About this task.
Please quote exactly the lines below from the line containing "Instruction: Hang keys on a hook" to the line containing "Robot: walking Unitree", both lines included, and nothing else.

(Entries taken from a collection)
- - -
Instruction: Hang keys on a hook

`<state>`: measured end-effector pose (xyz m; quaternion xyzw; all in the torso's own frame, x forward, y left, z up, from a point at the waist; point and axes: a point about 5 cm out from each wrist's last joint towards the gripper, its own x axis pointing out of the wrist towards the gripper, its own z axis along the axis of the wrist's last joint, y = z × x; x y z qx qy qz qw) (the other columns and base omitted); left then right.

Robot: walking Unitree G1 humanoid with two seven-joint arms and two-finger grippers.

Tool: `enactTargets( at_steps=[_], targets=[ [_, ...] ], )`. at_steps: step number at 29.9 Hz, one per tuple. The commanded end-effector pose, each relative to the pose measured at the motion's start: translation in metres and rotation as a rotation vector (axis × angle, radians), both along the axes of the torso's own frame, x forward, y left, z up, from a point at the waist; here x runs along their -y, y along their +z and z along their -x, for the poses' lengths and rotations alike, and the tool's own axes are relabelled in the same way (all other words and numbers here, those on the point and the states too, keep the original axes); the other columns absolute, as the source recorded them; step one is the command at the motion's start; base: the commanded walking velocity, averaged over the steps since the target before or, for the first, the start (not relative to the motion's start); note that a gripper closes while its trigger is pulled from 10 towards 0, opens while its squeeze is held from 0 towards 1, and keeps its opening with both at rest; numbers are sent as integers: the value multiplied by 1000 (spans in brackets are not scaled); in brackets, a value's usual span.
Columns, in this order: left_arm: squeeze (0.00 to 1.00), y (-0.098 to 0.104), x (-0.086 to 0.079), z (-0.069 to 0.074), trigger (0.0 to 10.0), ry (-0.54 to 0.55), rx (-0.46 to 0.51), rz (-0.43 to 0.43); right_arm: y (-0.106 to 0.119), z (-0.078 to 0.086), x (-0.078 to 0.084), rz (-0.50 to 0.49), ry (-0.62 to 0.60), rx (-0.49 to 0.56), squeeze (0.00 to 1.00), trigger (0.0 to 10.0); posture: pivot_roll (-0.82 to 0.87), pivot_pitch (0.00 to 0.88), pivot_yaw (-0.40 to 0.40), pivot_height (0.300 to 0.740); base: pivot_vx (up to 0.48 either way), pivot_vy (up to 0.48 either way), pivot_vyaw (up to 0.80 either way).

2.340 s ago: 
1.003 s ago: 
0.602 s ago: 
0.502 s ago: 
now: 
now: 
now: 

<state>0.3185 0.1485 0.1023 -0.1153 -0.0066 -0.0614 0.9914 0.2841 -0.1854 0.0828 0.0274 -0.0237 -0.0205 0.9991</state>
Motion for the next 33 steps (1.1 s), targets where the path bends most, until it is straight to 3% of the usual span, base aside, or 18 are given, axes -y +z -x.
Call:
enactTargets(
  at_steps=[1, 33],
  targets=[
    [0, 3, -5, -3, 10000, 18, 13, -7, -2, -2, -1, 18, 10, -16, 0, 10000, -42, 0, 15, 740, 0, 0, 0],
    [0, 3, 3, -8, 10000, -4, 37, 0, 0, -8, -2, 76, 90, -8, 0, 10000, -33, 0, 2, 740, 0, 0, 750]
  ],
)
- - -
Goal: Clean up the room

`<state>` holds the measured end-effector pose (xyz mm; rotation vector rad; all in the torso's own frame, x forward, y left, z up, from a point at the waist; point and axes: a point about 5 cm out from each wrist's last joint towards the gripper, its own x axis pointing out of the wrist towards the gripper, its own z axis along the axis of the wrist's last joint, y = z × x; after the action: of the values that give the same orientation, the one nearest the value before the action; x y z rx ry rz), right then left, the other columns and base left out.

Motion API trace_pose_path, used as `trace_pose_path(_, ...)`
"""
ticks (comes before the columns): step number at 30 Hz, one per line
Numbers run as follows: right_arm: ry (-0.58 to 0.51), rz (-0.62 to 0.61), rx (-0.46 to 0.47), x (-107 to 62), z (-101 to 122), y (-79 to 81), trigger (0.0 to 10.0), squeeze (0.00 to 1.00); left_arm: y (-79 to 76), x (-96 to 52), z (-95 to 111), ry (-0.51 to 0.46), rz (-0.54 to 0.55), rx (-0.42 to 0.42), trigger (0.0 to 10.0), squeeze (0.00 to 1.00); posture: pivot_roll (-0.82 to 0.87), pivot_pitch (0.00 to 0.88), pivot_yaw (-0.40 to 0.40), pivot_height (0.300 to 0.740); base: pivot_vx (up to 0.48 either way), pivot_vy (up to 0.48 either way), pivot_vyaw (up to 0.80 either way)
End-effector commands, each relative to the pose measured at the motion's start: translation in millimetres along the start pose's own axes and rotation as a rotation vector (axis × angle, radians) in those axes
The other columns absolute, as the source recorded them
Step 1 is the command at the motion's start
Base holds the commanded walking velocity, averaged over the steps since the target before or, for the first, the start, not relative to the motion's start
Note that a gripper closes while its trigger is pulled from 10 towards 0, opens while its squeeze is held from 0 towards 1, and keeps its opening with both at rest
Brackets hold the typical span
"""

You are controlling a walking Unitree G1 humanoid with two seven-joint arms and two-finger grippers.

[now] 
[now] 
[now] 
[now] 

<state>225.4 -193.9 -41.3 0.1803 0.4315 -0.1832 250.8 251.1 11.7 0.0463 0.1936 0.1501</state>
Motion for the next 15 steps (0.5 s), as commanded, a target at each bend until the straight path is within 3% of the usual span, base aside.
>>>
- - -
Output for this exercise.
Instruction: Hang keys on a hook

`<state>`: measured end-effector pose (xyz m; quaternion xyzw; all in the torso's own frame, x forward, y left, z up, from a point at the waist; point and axes: a point about 5 cm out from each wrist's last joint towards the gripper, its own x axis pointing out of the wrist towards the gripper, its own z axis along the axis of the wrist's last joint, y = z × x; x y z qx qy qz qw) (the other columns and base omitted); left then right.

Robot: walking Unitree G1 humanoid with two seven-joint arms and two-finger grippers.

As written, the answer is complete.